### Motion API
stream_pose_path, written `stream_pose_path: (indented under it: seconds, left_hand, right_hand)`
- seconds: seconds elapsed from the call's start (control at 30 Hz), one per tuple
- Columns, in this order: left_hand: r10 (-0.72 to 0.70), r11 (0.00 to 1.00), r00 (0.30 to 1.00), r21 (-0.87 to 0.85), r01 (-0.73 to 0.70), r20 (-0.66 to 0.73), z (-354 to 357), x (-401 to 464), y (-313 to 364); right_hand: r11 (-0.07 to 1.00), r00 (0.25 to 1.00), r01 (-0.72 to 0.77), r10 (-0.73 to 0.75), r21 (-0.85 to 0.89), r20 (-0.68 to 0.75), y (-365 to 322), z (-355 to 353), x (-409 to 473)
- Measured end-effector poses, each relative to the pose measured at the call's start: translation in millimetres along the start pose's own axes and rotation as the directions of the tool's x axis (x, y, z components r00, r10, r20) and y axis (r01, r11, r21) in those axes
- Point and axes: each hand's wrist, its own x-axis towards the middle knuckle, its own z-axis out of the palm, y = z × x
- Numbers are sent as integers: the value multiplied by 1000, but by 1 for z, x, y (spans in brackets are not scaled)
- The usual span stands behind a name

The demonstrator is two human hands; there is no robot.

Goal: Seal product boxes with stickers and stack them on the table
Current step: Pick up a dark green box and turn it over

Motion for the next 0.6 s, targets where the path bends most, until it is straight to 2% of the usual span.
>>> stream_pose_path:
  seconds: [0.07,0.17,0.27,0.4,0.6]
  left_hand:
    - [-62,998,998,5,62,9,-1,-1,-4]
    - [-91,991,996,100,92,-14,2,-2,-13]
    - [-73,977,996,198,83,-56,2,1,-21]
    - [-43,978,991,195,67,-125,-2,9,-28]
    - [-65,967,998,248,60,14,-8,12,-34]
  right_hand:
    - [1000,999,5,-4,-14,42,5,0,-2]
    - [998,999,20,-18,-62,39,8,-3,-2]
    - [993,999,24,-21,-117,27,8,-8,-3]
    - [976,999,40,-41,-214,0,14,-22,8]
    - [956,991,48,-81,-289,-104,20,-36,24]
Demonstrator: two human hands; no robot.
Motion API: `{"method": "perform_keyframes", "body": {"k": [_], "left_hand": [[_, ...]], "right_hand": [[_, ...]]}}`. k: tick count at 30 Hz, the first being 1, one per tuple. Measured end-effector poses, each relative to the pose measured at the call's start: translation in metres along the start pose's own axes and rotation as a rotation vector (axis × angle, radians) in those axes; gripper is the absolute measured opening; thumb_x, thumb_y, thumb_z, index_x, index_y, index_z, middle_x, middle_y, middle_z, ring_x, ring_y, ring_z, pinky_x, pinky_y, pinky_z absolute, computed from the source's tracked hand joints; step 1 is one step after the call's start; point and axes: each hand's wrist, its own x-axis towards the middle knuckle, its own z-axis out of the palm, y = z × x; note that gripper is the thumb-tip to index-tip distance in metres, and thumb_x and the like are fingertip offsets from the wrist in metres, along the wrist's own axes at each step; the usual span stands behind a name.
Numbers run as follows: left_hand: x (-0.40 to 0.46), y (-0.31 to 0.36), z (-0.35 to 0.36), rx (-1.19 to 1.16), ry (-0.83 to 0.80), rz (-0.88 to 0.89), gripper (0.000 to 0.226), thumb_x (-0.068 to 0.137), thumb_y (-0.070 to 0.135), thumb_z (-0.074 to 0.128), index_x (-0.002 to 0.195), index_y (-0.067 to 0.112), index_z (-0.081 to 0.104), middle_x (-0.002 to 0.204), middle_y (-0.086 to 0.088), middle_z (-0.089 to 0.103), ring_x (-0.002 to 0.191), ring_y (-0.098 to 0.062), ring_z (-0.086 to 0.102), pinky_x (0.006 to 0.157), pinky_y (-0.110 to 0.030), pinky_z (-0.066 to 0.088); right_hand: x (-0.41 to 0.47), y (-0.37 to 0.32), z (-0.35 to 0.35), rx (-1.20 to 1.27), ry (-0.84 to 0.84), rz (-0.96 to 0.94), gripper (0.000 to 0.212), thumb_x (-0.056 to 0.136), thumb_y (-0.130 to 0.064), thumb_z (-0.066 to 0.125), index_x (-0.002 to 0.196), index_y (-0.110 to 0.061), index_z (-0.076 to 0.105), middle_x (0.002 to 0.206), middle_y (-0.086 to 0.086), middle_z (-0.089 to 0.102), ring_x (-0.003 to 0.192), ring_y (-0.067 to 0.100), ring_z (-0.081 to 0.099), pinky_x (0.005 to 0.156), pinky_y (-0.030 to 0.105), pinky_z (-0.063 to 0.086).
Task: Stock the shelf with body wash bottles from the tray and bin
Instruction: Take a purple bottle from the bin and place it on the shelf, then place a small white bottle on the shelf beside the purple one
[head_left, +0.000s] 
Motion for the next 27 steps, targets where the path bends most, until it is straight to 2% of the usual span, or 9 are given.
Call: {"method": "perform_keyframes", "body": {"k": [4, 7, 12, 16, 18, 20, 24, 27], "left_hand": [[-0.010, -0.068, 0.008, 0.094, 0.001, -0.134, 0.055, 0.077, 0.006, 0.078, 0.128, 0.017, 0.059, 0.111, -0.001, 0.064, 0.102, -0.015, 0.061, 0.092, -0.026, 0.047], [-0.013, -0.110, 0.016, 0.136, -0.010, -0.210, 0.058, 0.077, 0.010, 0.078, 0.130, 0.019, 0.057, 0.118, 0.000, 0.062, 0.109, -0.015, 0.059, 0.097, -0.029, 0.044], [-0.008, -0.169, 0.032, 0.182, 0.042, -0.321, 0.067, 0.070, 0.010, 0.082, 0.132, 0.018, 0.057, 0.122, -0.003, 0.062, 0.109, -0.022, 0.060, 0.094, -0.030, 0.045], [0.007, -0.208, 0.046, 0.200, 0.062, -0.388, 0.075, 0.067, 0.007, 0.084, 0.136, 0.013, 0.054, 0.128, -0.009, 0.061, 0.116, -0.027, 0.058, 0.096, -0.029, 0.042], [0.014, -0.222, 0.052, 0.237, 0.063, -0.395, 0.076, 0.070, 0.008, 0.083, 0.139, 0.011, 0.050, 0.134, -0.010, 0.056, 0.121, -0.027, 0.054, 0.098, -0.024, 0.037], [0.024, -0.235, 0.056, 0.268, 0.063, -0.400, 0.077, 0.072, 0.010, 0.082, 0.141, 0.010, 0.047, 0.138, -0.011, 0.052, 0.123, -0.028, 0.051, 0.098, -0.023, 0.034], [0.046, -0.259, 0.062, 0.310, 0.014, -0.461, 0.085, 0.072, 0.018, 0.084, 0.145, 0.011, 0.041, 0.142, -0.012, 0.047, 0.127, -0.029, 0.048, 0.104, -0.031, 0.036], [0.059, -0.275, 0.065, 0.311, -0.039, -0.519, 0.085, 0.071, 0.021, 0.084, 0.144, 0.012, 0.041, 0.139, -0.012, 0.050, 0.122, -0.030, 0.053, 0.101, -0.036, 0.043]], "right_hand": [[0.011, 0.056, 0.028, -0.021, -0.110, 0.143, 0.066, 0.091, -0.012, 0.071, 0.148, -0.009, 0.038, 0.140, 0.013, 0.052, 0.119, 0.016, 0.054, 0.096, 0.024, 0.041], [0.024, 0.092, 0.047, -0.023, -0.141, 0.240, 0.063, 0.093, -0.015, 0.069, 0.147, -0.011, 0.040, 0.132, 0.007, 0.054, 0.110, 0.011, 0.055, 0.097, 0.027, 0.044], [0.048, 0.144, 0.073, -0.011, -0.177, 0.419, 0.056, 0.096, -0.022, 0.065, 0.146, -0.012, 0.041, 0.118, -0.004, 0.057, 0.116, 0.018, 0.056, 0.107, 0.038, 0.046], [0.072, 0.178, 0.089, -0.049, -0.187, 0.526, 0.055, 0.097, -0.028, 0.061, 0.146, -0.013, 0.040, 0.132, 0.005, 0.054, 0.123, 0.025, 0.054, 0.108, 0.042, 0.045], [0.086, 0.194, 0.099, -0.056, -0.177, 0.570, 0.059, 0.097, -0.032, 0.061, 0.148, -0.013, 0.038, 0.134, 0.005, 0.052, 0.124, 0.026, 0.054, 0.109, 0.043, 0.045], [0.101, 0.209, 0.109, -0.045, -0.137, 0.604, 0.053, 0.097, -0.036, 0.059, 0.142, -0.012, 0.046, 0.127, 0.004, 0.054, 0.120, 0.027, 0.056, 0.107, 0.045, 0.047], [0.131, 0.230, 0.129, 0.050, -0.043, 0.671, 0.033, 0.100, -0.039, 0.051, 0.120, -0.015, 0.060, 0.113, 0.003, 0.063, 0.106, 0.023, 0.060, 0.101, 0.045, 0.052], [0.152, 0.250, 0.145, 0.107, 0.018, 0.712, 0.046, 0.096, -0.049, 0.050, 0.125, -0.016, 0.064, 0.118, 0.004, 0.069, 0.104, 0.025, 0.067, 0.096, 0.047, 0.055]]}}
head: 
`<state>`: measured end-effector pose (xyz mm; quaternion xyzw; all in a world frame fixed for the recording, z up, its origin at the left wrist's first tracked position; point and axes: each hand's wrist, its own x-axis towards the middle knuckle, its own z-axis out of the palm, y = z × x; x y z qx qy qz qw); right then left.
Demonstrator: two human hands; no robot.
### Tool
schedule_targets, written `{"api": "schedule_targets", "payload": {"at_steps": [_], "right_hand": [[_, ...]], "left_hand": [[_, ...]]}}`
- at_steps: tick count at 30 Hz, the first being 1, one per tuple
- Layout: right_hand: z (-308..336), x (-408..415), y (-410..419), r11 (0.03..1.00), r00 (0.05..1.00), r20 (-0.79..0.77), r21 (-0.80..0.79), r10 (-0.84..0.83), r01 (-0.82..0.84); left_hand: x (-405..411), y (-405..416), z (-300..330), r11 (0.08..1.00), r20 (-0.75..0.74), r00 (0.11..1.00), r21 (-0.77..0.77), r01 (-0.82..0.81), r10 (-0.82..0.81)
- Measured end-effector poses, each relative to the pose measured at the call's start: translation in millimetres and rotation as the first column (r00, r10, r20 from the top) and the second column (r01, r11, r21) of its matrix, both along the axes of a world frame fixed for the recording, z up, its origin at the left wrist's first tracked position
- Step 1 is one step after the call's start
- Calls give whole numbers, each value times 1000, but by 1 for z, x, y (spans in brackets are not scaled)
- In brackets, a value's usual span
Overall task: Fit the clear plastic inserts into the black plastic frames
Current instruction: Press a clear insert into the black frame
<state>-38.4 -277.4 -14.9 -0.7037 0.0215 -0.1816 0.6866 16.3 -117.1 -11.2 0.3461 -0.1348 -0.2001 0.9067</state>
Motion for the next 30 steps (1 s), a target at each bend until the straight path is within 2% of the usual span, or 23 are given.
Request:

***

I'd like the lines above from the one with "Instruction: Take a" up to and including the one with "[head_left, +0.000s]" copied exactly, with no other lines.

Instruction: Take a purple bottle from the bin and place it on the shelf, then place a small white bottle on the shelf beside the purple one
[head_left, +0.000s] 

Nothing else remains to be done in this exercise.